One of the book’s most powerful sections is an analysis of Mao-era family portraits. A studio photograph of a mother, daughter and son at first glance seems frictionless enough, but closer looking illuminates the ‘spectral scars’ inflicted upon this family. Hillenbrand draws our attention to the abnormally low positioning of the mother’s head “floating several inches below her children . . . almost as if it were superimposed” (p. 112). The father’s absence necessitated a rearrangement of bodies into a bizarre group formation. For Hillenbrand, these kinds of gestures against what Foucault terms normalization should alert the spectator to probe for additional layers of historical depth or detail beneath photography’s thick representational veil. Her nuanced interweaving of close-reading, primary source analysis, theoretical engagement, and historical scholarship combs out the signs of national histories collapsing onto personal ones, enduring as spectral media forms. 

Although organized in mainly chronological fashion, Negative Exposures gradually establishes clear links between iconic historical photographs and what are considered post-medial modes of image-making.
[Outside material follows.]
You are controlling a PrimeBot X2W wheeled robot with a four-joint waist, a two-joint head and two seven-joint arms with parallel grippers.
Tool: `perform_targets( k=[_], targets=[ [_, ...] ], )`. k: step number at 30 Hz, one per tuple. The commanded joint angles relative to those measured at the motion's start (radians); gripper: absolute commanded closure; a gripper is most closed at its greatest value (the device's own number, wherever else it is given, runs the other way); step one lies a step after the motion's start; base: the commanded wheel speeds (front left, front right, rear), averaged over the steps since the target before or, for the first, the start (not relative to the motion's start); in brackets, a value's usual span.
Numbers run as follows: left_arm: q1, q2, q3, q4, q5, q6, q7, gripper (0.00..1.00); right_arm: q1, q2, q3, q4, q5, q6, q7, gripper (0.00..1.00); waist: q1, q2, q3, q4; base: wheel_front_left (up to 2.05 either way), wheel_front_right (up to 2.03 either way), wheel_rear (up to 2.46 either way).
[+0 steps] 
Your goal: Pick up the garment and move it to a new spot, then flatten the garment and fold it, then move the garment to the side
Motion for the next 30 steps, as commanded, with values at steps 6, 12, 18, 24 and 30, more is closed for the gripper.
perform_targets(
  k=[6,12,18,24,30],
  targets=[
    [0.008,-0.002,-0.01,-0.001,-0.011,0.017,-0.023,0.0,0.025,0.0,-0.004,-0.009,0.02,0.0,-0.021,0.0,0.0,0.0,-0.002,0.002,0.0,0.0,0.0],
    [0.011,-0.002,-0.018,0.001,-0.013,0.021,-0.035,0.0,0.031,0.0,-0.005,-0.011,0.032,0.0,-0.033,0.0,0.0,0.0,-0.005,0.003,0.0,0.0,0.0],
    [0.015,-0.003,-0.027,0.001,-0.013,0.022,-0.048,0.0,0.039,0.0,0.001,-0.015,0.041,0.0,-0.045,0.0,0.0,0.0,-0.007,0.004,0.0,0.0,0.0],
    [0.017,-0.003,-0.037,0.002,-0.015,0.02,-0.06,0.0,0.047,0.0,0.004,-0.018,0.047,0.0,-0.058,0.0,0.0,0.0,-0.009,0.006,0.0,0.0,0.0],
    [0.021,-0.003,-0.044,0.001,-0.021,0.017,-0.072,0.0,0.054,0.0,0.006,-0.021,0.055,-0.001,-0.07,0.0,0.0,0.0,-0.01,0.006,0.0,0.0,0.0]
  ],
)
In chapter 1, images of the Nanjing Massacre offer a trenchant analysis of visuality’s incessant mobilization. Chapter 2 focuses on Cultural Revolution family photos as a site where inarticulable testimonials are written into photo text. Chapter 3 traces the digital multiplication of the portrait of Bian Zhongyun, beaten to death by her students during the Cultural Revolution. Concepts of spectrality, death and media afterlives emerge most clearly here: Bian’s digital memorialization propelled a demand for public reflection and reckoning. From this point, Hillenbrand’s focus shifts from watershed periods in Chinese history to contemporary practices of remediation, opening exciting new avenues for subsequent scholarship. Chapter 4, exploring the aesthetic afterlives of the Tank Man image, dexterously broaches a wide conceptual range: platformization, systems theory, reception studies, and humor. Lastly, chapter 5 expands on Wu Hung’s earlier study of Zhang Dali and reflects on the power of the photographic image, in all its appropriated manifestations, to challenge hegemonic visuality. Some theories of visuality attempt to show the image as a langue. Hillenbrand’s reconfiguration of visuality studies in the Chinese context articulates a different project: to theorize the unsayable.

This book emerges at an important time in Sinophone Studies, approximately coinciding with Hong Kong protests against a national-security law and with the thirtieth anniversary of Tian’anmen. Like these political markers, Hillenbrand’s eclectic study of photography’s intergenerational afterlives operates as difference and repetition: real historical figures are suddenly voiced over; intimate portraits flow as digital signage; an injection of humor eats away at the insularity of national trauma. Looking beyond its immediate cultural context, too, Negative Exposures is an insightful account of media objects’ centrality within anthropological, art-historical, literary, historical and sociological modes of analysis, binding often disparate methodologies together. Revisiting W. J. T. Mitchell’s foundational question “what do pictures want,” Hillenbrand’s text responds that within the penumbra of public secrecy, the will towards speech persists.